=== Excerpted data ===
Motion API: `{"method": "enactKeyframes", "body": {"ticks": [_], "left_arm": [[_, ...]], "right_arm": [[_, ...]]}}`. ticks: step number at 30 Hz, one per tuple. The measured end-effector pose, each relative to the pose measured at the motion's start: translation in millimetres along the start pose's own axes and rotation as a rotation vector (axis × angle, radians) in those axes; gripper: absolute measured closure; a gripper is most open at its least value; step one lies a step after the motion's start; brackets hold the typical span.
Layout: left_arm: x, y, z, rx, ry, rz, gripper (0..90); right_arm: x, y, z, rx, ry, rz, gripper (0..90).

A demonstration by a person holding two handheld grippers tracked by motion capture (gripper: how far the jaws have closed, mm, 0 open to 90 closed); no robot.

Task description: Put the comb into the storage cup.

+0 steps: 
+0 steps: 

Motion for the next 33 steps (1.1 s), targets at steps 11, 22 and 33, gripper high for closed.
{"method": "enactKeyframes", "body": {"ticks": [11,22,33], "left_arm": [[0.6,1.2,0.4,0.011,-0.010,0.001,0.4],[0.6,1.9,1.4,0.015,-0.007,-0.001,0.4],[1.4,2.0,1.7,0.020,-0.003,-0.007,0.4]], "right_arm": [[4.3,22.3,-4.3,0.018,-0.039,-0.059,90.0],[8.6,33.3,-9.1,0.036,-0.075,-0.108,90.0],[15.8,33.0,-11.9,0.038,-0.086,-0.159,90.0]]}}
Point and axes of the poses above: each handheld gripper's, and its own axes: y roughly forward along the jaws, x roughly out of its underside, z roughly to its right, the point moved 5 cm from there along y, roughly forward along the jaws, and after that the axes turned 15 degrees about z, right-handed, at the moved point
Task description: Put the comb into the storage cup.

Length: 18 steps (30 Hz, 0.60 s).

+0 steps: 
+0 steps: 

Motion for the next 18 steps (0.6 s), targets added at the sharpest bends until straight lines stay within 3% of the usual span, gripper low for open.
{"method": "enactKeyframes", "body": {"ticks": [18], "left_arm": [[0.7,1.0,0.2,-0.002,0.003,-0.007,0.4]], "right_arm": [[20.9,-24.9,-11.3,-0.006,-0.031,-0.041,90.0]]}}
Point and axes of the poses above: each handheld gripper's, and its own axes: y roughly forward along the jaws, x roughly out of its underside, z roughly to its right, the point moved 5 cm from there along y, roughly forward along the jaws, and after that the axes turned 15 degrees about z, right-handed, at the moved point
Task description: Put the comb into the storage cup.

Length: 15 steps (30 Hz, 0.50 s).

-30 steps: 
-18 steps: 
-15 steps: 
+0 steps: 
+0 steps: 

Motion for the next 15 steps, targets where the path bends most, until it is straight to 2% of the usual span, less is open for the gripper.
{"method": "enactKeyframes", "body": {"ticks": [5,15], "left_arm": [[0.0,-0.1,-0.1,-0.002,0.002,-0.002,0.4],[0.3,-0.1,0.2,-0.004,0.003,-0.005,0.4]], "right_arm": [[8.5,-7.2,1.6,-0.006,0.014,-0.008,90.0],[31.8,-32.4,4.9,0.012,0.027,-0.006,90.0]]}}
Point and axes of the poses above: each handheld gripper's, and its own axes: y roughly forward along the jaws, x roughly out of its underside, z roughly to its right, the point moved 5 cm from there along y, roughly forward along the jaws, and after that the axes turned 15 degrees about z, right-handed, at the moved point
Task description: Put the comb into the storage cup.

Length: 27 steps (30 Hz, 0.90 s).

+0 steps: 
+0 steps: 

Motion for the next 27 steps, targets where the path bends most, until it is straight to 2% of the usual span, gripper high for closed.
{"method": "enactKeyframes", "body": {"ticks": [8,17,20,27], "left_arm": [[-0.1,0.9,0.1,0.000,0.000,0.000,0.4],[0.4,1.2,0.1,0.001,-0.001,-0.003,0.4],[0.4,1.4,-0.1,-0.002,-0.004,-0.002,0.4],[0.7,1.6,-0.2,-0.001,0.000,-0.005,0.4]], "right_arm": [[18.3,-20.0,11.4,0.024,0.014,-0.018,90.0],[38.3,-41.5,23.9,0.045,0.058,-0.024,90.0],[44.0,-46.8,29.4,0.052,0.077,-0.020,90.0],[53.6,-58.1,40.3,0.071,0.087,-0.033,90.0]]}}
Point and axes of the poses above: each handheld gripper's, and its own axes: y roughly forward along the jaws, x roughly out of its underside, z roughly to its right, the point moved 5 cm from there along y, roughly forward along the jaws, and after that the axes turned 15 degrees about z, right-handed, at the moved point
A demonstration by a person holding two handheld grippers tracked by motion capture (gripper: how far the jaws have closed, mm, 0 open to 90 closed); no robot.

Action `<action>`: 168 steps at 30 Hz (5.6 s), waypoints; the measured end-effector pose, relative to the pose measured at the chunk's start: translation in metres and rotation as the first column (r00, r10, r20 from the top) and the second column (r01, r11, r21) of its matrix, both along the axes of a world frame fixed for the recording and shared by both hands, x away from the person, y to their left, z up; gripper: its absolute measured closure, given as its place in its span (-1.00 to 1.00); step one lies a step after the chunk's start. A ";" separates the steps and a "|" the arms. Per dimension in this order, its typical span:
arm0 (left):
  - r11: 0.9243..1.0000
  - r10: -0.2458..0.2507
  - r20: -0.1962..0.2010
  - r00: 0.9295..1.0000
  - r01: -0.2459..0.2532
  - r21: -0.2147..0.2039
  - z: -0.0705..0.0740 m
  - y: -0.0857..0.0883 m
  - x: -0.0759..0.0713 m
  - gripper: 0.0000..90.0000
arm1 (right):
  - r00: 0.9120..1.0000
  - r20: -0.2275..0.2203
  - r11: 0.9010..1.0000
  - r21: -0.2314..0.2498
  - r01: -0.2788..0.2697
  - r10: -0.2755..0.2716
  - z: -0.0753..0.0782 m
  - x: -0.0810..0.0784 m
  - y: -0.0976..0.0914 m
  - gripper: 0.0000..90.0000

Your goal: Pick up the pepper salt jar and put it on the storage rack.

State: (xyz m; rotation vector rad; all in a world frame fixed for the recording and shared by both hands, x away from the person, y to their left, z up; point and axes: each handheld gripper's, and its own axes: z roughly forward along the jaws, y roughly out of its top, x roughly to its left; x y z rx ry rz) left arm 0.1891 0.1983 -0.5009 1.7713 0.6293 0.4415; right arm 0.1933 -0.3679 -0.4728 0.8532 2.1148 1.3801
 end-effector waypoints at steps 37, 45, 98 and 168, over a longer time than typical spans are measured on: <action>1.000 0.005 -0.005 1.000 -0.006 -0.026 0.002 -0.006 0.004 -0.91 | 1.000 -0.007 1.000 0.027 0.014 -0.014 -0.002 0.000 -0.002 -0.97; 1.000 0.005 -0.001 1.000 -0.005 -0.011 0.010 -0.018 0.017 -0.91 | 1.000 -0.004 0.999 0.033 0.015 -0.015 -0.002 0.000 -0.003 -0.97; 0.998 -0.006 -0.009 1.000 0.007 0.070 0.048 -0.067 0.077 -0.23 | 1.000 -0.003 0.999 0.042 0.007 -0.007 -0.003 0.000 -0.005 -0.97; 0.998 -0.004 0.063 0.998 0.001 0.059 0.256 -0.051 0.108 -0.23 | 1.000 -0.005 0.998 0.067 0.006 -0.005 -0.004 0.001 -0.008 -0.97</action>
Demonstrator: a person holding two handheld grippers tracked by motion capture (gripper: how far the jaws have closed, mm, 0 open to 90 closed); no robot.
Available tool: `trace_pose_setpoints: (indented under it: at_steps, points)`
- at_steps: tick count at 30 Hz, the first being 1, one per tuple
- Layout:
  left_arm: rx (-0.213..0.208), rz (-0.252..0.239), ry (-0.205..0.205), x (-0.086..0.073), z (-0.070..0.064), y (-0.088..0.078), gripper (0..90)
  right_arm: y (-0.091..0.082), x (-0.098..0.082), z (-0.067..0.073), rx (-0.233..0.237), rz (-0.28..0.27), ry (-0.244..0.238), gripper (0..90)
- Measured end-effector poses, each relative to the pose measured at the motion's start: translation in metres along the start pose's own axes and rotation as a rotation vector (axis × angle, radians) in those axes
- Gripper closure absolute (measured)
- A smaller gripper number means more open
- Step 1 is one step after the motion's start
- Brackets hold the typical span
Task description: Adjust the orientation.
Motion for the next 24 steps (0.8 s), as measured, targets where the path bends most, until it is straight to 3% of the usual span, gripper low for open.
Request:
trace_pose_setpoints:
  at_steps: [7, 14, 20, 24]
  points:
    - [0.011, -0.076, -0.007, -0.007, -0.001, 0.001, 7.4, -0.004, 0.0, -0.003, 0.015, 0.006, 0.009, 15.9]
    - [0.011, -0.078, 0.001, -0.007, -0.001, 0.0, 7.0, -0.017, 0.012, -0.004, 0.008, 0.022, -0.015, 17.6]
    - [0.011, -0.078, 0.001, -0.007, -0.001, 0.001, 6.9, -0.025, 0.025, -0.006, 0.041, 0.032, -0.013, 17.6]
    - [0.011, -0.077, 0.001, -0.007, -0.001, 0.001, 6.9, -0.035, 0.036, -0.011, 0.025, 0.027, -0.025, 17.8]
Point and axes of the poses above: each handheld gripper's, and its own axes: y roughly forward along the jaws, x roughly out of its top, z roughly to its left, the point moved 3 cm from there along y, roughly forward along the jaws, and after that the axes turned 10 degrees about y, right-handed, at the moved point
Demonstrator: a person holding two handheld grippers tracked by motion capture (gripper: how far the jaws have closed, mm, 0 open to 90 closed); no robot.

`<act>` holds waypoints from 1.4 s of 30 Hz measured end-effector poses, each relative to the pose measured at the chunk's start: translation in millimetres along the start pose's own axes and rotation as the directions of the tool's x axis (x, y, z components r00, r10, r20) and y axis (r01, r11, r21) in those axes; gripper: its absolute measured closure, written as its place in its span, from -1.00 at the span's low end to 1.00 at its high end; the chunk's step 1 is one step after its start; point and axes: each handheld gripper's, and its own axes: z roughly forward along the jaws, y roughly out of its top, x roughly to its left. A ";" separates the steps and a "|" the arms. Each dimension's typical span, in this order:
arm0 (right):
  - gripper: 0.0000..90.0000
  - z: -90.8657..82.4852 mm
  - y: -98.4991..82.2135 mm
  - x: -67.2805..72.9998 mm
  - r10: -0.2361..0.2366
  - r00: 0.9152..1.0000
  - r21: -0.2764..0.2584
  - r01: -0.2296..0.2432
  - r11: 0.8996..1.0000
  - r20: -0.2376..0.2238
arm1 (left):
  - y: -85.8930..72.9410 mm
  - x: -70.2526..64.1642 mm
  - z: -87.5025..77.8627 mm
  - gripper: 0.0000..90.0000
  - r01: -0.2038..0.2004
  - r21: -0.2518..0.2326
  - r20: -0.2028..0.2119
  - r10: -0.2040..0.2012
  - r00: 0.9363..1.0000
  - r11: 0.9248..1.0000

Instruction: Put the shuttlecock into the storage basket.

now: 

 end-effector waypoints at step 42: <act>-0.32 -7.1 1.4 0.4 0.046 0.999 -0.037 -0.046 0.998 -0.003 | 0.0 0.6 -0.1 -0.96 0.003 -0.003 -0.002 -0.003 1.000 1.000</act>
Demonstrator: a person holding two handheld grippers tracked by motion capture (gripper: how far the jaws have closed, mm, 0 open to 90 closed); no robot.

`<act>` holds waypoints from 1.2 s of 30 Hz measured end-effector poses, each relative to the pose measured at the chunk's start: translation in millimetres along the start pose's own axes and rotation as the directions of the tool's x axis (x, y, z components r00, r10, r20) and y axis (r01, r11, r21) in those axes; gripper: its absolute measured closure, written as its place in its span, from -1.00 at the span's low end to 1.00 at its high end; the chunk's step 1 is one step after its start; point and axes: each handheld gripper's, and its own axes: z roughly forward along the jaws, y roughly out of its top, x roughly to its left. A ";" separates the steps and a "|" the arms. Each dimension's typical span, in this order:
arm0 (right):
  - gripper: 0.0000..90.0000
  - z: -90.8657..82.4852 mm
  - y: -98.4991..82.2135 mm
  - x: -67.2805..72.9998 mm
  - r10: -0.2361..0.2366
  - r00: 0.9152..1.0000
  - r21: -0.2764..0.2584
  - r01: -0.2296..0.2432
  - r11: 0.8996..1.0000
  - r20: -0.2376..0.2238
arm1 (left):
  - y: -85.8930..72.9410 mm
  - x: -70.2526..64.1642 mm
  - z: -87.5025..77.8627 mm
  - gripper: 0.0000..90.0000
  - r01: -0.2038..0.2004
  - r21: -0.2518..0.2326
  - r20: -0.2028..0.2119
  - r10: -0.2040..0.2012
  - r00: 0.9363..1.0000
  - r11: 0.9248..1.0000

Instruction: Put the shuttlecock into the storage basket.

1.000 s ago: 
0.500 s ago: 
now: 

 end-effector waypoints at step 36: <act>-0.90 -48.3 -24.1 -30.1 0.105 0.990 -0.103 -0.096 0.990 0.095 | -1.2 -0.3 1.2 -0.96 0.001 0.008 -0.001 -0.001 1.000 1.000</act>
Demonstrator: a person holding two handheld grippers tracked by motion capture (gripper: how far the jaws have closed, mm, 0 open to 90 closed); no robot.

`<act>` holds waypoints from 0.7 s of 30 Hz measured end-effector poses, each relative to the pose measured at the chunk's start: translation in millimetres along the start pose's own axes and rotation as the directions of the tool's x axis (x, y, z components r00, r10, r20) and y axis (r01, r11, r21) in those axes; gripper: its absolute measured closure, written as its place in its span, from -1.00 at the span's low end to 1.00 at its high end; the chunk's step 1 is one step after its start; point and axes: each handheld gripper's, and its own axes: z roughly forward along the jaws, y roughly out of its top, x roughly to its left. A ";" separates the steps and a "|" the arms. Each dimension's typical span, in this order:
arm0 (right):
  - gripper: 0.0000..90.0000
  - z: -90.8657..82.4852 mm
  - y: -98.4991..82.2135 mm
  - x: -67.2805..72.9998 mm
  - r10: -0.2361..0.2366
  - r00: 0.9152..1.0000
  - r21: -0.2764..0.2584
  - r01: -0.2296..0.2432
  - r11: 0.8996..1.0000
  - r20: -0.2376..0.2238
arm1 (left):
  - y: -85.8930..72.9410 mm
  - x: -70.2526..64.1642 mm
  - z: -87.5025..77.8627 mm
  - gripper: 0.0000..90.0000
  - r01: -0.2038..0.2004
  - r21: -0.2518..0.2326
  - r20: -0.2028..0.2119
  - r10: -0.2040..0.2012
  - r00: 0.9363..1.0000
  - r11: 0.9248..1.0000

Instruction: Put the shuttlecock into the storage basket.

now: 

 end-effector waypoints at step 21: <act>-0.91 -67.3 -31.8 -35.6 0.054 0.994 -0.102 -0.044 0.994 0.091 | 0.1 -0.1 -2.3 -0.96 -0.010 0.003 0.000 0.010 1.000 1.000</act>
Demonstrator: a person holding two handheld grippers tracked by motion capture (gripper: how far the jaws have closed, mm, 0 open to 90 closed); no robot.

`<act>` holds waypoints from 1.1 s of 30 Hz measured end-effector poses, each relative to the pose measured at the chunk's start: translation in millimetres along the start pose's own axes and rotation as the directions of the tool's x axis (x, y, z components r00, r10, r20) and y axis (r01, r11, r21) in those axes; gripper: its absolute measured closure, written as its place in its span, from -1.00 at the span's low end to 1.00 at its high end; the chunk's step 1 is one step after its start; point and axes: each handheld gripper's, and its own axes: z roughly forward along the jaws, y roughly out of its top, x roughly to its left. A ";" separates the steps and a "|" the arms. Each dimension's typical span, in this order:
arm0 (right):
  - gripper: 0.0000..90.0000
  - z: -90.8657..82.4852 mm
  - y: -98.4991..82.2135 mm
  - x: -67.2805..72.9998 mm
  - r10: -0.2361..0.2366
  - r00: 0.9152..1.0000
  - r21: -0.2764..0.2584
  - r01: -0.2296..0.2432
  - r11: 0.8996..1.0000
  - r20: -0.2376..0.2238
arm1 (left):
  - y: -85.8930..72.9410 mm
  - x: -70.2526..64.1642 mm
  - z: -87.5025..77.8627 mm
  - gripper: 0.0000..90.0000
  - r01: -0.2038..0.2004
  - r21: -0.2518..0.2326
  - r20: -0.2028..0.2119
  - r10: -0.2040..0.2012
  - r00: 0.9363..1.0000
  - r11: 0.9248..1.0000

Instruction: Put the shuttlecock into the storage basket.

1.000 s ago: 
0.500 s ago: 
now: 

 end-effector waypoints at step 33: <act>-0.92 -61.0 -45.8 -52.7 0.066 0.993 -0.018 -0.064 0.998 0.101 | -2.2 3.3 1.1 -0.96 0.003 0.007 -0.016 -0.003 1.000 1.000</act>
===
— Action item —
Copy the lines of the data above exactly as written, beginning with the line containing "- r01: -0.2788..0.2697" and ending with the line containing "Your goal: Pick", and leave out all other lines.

— Answer to the problem —
  - r01: -0.2788..0.2697
  - r10: -0.2755..0.2716
  - z: -0.0753..0.0782 m
  - x: -0.0810..0.0784 m
  - y: -0.0976..0.0914 m
  - gripper: 0.0000..90.0000

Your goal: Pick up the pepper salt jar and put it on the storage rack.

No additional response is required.